* **Given data**:
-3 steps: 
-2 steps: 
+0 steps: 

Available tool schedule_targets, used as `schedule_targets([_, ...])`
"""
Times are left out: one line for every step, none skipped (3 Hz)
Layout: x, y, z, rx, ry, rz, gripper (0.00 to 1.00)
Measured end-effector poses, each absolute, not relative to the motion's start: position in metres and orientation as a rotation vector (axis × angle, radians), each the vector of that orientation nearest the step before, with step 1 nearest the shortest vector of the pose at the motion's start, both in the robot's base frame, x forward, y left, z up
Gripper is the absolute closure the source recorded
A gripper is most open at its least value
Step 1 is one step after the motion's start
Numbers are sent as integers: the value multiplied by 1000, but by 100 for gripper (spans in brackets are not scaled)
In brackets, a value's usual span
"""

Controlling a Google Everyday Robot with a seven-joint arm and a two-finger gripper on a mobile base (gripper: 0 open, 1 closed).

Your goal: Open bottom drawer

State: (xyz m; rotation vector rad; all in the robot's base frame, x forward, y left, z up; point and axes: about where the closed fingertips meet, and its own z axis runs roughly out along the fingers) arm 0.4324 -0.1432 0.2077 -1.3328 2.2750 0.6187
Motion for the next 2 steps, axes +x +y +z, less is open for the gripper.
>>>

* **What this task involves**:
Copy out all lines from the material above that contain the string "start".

* **Solution for this problem**:
Measured end-effector poses, each absolute, not relative to the motion's start: position in metres and orientation as a rotation vector (axis × angle, radians), each the vector of that orientation nearest the step before, with step 1 nearest the shortest vector of the pose at the motion's start, both in the robot's base frame, x forward, y left, z up
Step 1 is one step after the motion's start

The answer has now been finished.